Ohio University students enjoy broad free speech rights—but after exercising those rights in a "Trump 2016" kind of way, they might be forced to take cultural sensitivity training. 

Indeed, OU President Roderick McDavis recently assured students who were offended by the appearance of pro-Trump messages on a campus free speech wall that he is "working to accelerate the development of a cultural competency element for freshman orientation," according to Campus Reform. 

McDavis made this remark during his appearance at an emergency meeting of the Hispanic and Latino Student Union late last week (as an aside, I'm calling problematic on that group: the name isn't gender neutral). The meeting was called after someone wrote "Trump 2016" and "Build the Wall!" on an area for expression where anything goes. One student, theater major Simone Alexander, opined that mandatory cultural competency classes are the no-brainer solution to other students writing things she doesn't like. 

To be clear: McDavis was not suggesting that the perpetrators be cleansed of their wrongthink. Instead, he was agreeing with irate students that incoming freshmen should be subjected to training that makes them less likely to subscribe to wrongthink in the first place. 

I'm of course using the term "wrongthink" very loosely here, since it's far from clear the person who wrote "Build the Wall!" actually holds that view.
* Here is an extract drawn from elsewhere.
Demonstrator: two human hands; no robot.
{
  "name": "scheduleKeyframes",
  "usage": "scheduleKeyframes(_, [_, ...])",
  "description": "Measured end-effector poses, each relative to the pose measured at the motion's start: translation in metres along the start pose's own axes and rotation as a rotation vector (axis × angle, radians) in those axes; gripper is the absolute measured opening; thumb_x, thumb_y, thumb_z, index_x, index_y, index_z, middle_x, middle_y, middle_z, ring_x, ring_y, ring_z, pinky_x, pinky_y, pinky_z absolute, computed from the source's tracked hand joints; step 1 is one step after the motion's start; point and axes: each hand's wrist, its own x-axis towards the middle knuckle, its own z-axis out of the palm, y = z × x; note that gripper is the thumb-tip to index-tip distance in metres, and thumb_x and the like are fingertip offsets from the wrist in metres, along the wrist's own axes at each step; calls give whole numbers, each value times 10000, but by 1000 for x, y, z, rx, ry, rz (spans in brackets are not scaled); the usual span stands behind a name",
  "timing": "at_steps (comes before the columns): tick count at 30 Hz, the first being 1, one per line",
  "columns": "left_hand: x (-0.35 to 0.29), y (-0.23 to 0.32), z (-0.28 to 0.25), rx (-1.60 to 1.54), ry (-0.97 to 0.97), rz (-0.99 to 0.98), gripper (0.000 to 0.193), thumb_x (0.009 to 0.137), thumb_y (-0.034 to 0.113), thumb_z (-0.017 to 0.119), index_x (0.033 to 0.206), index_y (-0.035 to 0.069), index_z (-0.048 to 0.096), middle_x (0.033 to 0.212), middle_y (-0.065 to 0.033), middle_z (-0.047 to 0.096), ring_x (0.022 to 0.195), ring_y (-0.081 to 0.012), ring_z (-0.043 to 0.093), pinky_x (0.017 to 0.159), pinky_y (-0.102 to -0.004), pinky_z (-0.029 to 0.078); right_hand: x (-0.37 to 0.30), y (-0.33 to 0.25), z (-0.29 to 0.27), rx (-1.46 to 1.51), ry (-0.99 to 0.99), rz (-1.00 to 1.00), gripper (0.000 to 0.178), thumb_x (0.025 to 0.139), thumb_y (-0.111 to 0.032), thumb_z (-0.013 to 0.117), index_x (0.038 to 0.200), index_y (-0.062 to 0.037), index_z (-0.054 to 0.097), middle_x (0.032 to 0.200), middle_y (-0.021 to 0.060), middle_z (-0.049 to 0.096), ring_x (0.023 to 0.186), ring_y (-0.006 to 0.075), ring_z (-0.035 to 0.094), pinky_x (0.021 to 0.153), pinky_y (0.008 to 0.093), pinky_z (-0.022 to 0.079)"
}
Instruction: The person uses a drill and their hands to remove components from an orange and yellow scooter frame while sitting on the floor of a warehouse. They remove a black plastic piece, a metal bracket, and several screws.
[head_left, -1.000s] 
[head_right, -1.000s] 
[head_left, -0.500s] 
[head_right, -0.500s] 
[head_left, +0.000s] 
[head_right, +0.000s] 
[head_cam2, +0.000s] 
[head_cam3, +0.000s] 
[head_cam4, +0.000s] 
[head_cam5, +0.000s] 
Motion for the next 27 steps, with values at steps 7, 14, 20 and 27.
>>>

Perhaps he or she just wanted to make a provocative statement, or test the OU's commitment to honoring its free expression obligations—a test OU seems well-prepared to fail. 

The university should not expect incoming freshman to be indoctrinated into the safe space ethos as a precondition of settling into campus life. On the contrary, the proper place to expose students to contrary ideas remains the classroom. McDavis should leave matters in the hands of OU's many, undoubtedly very liberal faculty members—who no doubt spend plenty of time trying to persuade students to submit to a certain ideology.